[Given data]
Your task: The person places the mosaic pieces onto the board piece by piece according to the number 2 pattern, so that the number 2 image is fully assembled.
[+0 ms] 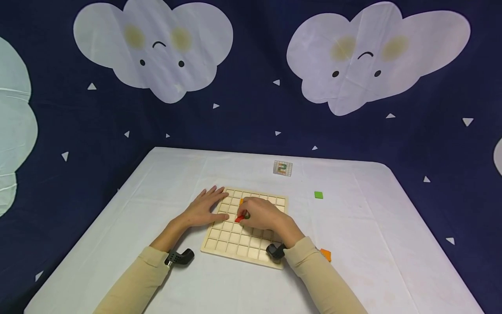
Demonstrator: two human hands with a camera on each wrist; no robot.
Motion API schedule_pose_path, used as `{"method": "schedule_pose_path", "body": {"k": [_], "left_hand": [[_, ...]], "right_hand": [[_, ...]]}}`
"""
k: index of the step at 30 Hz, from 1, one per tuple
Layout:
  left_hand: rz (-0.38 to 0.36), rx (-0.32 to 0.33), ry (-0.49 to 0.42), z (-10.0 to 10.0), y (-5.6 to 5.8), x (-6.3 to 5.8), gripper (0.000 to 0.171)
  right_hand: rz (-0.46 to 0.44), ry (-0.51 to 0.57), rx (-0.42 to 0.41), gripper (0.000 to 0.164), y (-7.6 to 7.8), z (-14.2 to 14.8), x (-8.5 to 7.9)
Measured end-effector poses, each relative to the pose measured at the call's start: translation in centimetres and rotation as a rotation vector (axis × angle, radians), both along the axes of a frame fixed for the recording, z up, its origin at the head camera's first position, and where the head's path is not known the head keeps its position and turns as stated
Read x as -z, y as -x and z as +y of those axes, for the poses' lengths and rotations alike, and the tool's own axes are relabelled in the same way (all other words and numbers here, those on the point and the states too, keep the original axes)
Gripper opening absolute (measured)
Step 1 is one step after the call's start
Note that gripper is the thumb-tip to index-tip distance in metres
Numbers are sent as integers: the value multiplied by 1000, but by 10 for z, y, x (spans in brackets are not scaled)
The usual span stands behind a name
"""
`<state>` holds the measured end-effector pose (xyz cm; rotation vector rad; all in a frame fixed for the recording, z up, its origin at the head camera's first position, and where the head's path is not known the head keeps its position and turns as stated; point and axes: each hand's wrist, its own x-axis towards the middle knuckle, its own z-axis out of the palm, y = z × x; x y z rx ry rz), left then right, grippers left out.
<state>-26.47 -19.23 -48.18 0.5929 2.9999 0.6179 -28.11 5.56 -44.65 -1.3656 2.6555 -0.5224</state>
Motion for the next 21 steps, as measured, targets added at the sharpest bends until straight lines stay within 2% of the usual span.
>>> {"method": "schedule_pose_path", "body": {"k": [12,18,21], "left_hand": [[5,2,-1,0,2,1,84],[16,1,-15,1,1,1,84],[13,0,-19,1,0,1,84]], "right_hand": [[-29,37,16,18,2,4,0],[-97,82,67,19,5,17,-2],[-101,96,97,20,9,26,-4]]}}
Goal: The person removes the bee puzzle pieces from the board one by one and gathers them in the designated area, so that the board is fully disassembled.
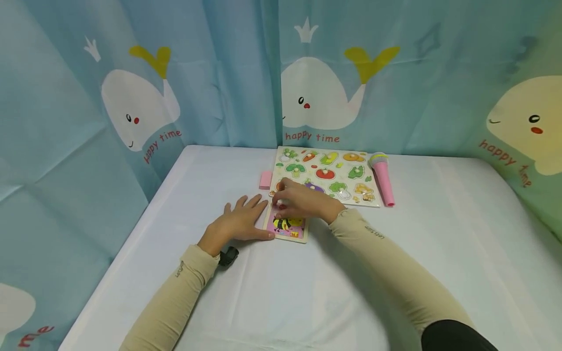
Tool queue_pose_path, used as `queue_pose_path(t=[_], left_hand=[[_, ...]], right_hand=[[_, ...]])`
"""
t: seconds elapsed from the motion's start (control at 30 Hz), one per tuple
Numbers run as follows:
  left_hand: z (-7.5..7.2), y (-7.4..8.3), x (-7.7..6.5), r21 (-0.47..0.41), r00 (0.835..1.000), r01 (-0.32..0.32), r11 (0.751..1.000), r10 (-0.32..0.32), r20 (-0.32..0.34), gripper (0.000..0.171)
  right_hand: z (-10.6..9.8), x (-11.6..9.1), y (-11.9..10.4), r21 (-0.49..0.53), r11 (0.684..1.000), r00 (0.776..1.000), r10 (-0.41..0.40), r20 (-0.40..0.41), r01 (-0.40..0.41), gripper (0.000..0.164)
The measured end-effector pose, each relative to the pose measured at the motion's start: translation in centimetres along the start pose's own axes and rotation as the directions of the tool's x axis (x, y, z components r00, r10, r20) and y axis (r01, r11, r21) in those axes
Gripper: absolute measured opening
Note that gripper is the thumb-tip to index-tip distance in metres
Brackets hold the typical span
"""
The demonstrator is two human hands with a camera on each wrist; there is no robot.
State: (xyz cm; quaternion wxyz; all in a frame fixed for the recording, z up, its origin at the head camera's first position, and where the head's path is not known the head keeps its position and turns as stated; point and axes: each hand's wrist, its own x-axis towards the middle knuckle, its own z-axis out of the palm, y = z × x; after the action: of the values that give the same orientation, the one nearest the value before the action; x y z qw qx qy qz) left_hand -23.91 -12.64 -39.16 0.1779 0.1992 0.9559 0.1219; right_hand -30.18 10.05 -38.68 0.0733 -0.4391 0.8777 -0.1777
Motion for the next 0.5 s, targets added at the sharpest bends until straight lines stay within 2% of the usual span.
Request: queue_pose_path(t=[0.2, 0.4, 0.5], left_hand=[[-0.24, -0.37, 0.20, -0.010, 1.000, 0.003, 1.000, -0.003, 0.001, 0.099], [-0.34, -0.22, 0.18, -0.016, 1.000, 0.014, 1.000, -0.014, -0.004, 0.100], [-0.10, -0.08, 0.16, -0.012, 1.000, 0.019, 1.000, -0.019, 0.000, 0.102]], right_hand=[[-0.51, -0.20, 0.61, -0.008, 1.000, 1.000, 0.000, 0.030, 0.001, 0.033], [-0.93, 0.20, 0.53, 0.030, 1.000, 0.999, -0.010, 0.042, 0.008, 0.030], [-0.82, 0.52, 0.52, 0.021, 1.000, 0.997, 0.008, 0.077, -0.010, 0.029]])
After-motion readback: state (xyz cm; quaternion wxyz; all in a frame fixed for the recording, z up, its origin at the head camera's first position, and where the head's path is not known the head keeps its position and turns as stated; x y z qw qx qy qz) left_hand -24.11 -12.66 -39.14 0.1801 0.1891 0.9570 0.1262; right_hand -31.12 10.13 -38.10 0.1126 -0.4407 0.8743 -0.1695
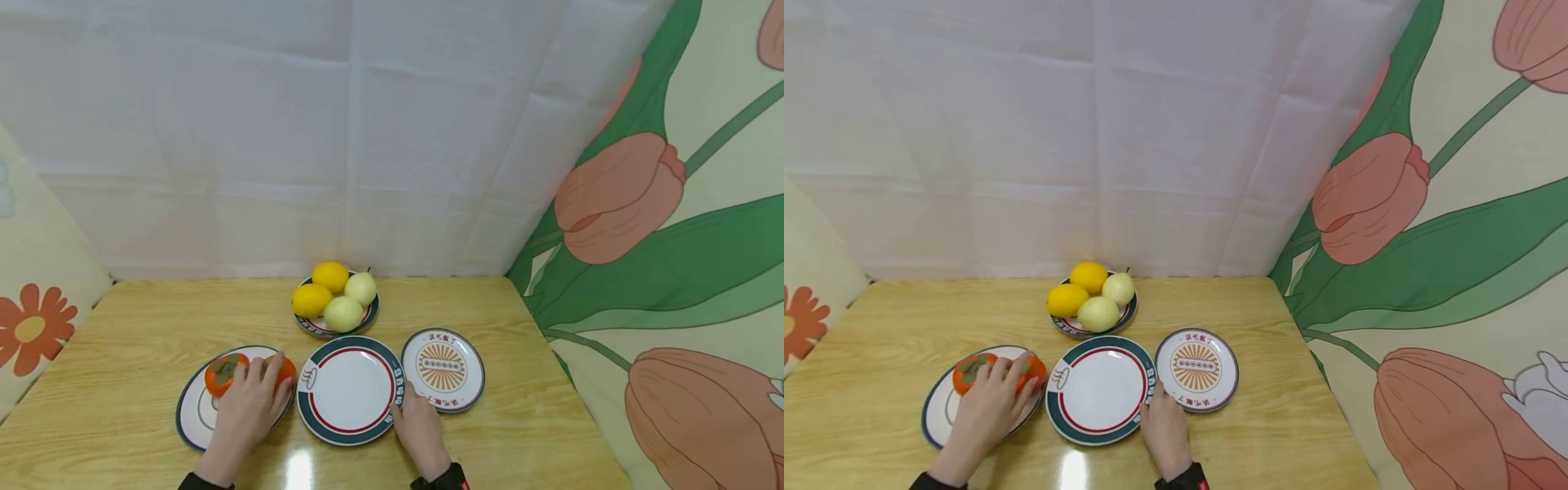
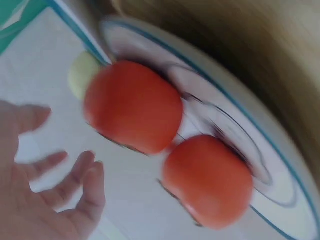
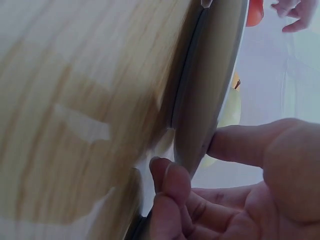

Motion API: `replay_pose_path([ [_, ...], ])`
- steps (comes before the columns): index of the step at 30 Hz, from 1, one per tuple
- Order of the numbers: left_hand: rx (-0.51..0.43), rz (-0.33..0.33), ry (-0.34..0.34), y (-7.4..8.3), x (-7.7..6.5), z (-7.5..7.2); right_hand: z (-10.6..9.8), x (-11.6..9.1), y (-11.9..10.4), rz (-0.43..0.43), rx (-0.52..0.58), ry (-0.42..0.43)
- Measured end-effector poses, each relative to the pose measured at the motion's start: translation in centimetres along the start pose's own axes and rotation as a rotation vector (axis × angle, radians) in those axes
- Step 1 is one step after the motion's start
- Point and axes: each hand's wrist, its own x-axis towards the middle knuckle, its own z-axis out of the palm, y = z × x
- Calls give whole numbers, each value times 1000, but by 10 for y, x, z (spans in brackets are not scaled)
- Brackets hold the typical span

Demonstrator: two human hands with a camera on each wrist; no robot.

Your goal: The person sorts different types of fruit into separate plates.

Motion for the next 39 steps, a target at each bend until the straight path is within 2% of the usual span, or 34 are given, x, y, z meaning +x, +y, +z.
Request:
replay_pose_path([
  [3,-36,-111,-100,12,-3,-5,0,0,0,-10,-19,23],
  [6,-63,-182,-221,22,-7,-6,1,0,0,-17,-34,37],
  [8,-69,-214,-283,27,-10,-3,1,0,-1,-15,-36,34],
  [14,-35,-252,-367,34,-15,10,1,0,-2,-5,-30,9],
  [18,-27,-243,-368,34,-17,16,-7,5,-5,-51,-92,49],
  [21,-30,-233,-349,34,-18,18,-23,16,-14,-107,-146,113],
  [24,-33,-222,-346,35,-18,20,-43,36,-29,-203,-164,172],
  [28,-28,-214,-346,35,-19,20,-55,74,-52,-400,-185,184],
  [32,-25,-204,-332,35,-20,21,-45,108,-74,-529,-292,113],
  [35,-29,-199,-334,35,-19,21,-29,123,-85,-540,-363,39],
  [39,-25,-200,-356,37,-18,21,-11,134,-94,-520,-393,-27],
])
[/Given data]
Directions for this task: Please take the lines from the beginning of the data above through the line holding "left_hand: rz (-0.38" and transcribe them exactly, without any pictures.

Exercise output:
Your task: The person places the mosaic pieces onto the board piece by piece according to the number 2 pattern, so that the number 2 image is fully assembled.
[+0 ms] 
Demonstrator: two human hands with a camera on each wrist; no robot.
Motion API schedule_pose_path, used as `{"method": "schedule_pose_path", "body": {"k": [_], "left_hand": [[_, ...]], "right_hand": [[_, ...]]}}`
"""
k: index of the step at 30 Hz, from 1, one per tuple
Layout:
  left_hand: rz (-0.38 to 0.36), rx (-0.32 to 0.33), ry (-0.49 to 0.42), z (-10.0 to 10.0), y (-5.6 to 5.8), x (-6.3 to 5.8), gripper (0.000 to 0.171)

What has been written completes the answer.